Water Wise Practices!

  • Please always be building compost. Compost increases your soil’s water holding capacity.
  • This California drought year consider planting IN furrows, where the moisture settles. Plant crosswise to the Sun’s arc so the plants’ root areas will be slightly shaded by the depth of the furrow in early AM and late afternoon.
  • Make mounds with basins on top. Rather than losing water to evaporation from overhead watering, put the water right where it will do the most good and nowhere else. Make the mound to the dripline of your plant so small surface feeder roots get moisture for food uptake. For larger leaved plants, put a stake in the center of the basin so you know where to water. With a long watering wand you can water under the leaves rather than on them ~ unless they need a bath.
  • And, PLEASE MULCH. It keeps your soil cooler, moister, less water needed. And it stops light germinating weed seeds! Plant littles like lettuces, a bit more densely, under larger plants to make living mulch.
  • Sprinkle and pat on Mycorrhiza fungi right on the roots of your transplants when you put them in the ground. It increases uptake of nutrients, water, and phosphorus that helps roots and flowers grow and develop. Ask for it bulk at Island Seed & Feed in Goleta.
  • Dust Mulching, cultivation, weeding, is perfect to break up exposed soil surface. That keeps the water from wicking to the surface and evaporating. If you use a hula hoe you do two things at once! Just a half to one inch depth cuts off weed sprouts that use water. Indeed, it turns the soil a tad, all that’s needed. More weeds will follow, but it’s quick and easy to repeat the process. Two, three times, a few days apart, and there will be few weeds after that for awhile. Get ’em while they are small and easy to do. Smart gardening.

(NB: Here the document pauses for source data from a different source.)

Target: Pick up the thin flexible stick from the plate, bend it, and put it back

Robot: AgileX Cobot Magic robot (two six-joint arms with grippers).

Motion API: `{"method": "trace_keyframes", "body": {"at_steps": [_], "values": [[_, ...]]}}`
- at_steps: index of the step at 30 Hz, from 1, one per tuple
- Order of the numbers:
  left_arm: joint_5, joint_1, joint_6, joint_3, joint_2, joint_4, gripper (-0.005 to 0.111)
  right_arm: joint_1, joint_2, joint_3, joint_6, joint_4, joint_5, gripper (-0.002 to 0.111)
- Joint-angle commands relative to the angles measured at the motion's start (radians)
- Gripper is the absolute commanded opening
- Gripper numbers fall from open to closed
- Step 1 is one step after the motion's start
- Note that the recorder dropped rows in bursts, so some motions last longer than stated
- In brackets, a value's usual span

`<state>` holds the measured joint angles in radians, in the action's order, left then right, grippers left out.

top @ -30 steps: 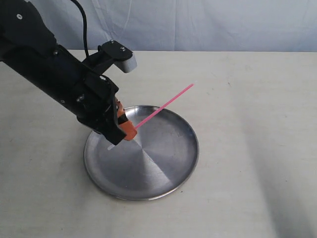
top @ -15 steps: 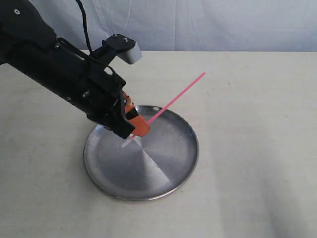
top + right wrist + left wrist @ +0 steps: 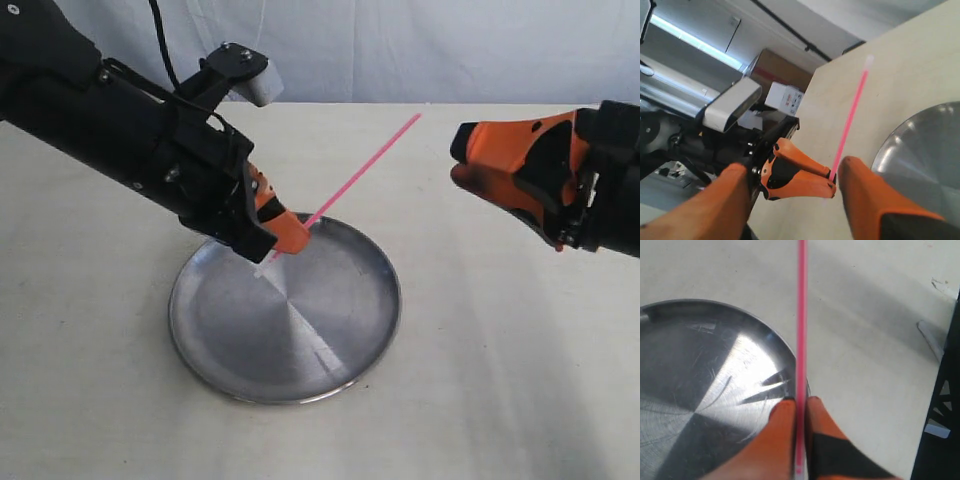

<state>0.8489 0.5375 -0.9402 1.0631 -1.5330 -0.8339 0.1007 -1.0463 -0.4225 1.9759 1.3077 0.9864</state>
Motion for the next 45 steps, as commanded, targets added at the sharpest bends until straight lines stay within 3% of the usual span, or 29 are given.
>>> {"method": "trace_keyframes", "body": {"at_steps": [1, 11, 25, 35, 41, 45], "values": [[-0.005, 0.003, -0.005, 0.004, 0.011, -0.03, 0.0, -0.015, -0.13, -0.01, -0.13, -0.104, 0.099, 0.06], [0.022, 0.003, -0.005, 0.004, 0.011, -0.034, 0.0, -0.15, -0.186, -0.024, -0.269, -0.336, -0.065, 0.06], [0.037, 0.003, -0.039, 0.004, 0.011, -0.055, 0.0, -0.293, -0.186, -0.172, -0.277, -0.34, -0.348, 0.06], [0.06, 0.003, -0.095, 0.004, 0.011, -0.112, 0.0, -0.301, -0.186, -0.172, -0.281, -0.333, -0.41, 0.059], [0.069, 0.003, -0.116, 0.004, 0.011, -0.126, 0.0, -0.301, -0.186, -0.172, -0.281, -0.333, -0.415, 0.043], [0.069, 0.003, -0.116, 0.004, 0.011, -0.124, 0.0, -0.301, -0.186, -0.172, -0.281, -0.333, -0.424, 0.042]]}}
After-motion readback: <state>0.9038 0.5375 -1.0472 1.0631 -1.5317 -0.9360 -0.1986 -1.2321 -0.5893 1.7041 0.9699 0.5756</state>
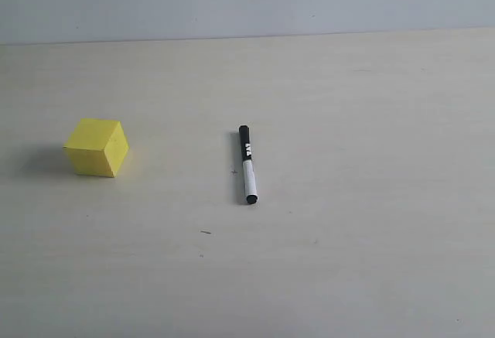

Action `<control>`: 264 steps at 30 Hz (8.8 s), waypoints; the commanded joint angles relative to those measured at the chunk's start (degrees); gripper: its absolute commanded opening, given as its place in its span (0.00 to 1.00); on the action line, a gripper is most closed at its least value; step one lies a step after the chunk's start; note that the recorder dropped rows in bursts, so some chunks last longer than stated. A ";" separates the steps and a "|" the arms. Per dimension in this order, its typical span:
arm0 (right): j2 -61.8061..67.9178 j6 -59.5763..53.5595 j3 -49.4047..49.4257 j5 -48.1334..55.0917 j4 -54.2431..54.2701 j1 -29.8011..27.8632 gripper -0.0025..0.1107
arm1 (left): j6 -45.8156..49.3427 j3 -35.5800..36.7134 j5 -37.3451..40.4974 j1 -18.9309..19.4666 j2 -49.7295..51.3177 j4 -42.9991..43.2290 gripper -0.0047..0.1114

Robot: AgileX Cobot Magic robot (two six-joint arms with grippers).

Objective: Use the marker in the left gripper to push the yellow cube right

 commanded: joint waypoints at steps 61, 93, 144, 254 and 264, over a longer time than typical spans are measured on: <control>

Put in last minute amendments, soil preps for May plantings of Cantaloupe, okra, tomatoes. About Manures

Keep COMPOSTING! Soil building is the single-most important thing you can do for your garden. Compost keeps your soil aerated, has great water holding capacity, feeds just perfectly! And if you made it, you know what’s in it! Make it HOT, Cold, or In place!  Dry is dead, so be sure it is always slightly moist. Giving back to Mama Earth is nature’s natural way! And, like Will Allen says ….there is something very Spiritual about touching the soil, that’s where life begins.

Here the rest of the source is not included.